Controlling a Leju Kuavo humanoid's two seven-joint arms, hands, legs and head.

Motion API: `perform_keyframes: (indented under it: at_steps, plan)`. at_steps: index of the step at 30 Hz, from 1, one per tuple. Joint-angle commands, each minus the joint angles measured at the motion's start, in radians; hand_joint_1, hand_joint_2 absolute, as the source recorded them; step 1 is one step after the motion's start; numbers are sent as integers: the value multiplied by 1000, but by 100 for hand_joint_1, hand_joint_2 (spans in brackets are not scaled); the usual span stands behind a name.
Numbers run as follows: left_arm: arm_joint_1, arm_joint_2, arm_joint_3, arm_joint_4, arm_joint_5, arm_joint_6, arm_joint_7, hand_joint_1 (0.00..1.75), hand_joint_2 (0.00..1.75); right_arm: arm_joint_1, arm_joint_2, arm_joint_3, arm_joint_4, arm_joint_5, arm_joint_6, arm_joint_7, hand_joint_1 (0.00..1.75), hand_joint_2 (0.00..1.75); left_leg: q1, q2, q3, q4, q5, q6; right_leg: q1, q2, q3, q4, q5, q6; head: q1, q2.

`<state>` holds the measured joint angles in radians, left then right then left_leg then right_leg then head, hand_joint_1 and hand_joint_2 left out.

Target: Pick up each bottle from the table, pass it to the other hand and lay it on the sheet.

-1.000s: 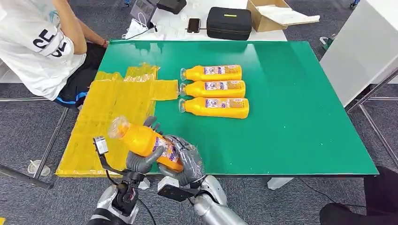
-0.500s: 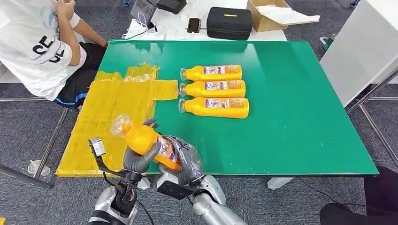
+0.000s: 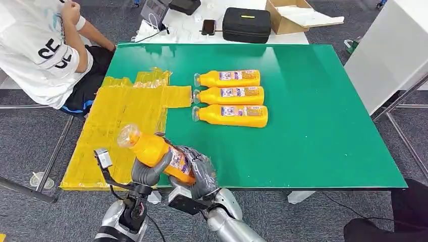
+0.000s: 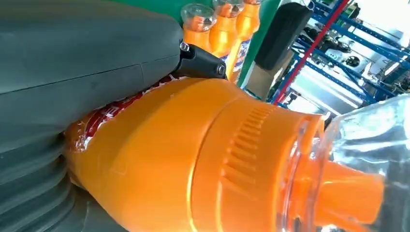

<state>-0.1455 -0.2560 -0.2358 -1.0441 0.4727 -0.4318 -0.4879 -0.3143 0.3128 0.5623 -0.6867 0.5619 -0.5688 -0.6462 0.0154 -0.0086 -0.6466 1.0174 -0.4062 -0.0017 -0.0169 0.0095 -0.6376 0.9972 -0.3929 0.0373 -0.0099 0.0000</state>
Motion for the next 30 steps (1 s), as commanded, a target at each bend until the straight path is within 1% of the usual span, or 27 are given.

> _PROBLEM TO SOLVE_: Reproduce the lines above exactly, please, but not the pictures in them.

> _OUTPUT OF THE EXERCISE_:
Controlling a Leju Kuavo humanoid's two seven-joint arms, hands, legs and head.

Motion API: `perform_keyframes: (indented under it: at_steps, plan)`. at_steps: index of the step at 30 Hz, from 1, one per tuple. Joint-angle commands, each minus the joint angles measured at the motion's start, in radians; hand_joint_1, hand_joint_2 absolute, as the source recorded them; step 1 is one step after the motion's start; numbers are sent as integers: the value multiplied by 1000, but by 100 for hand_joint_1, hand_joint_2 (spans in brackets are not scaled); the usual span stands behind a name.
Numbers run as follows: left_arm: arm_joint_1, arm_joint_2, arm_joint_3, arm_joint_4, arm_joint_5, arm_joint_6, arm_joint_7, hand_joint_1 (0.00..1.75), hand_joint_2 (0.00..1.75); right_arm: arm_joint_1, arm_joint_2, arm_joint_3, arm_joint_4, arm_joint_5, arm_joint_6, arm_joint_7, hand_joint_1 (0.00..1.75), hand_joint_2 (0.00..1.75); left_leg: q1, q2, q3, q4, q5, q6; right_leg: q1, q2, q3, q4, q5, q6; head: q1, q2.

`<state>` holds the measured joint angles in radians, left then right then left_leg then right_leg then head, hand_joint_1 and hand_joint_2 left out.

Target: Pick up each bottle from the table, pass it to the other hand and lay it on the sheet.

-1.000s: 
-0.500s: 
+0.000s: 
+0.000s: 

<state>-0.1455 -0.2560 -0.2358 -1.0441 0.4727 -0.4318 -0.4879 -0.3143 0.3128 0.5623 -0.6867 0.5619 -0.5688 -0.6462 0.0154 -0.0086 -0.6466 1.0174 -0.4062 -0.0017 -0.0169 0.0095 -0.6376 0.9972 -0.3929 0.0373 -0.0099 0.0000</state>
Motion for the next 30 steps (1 s), as commanded, a target at each bend until the straight path is within 1% of the usual span, or 27 are given.

Nothing further is needed to complete this exercise.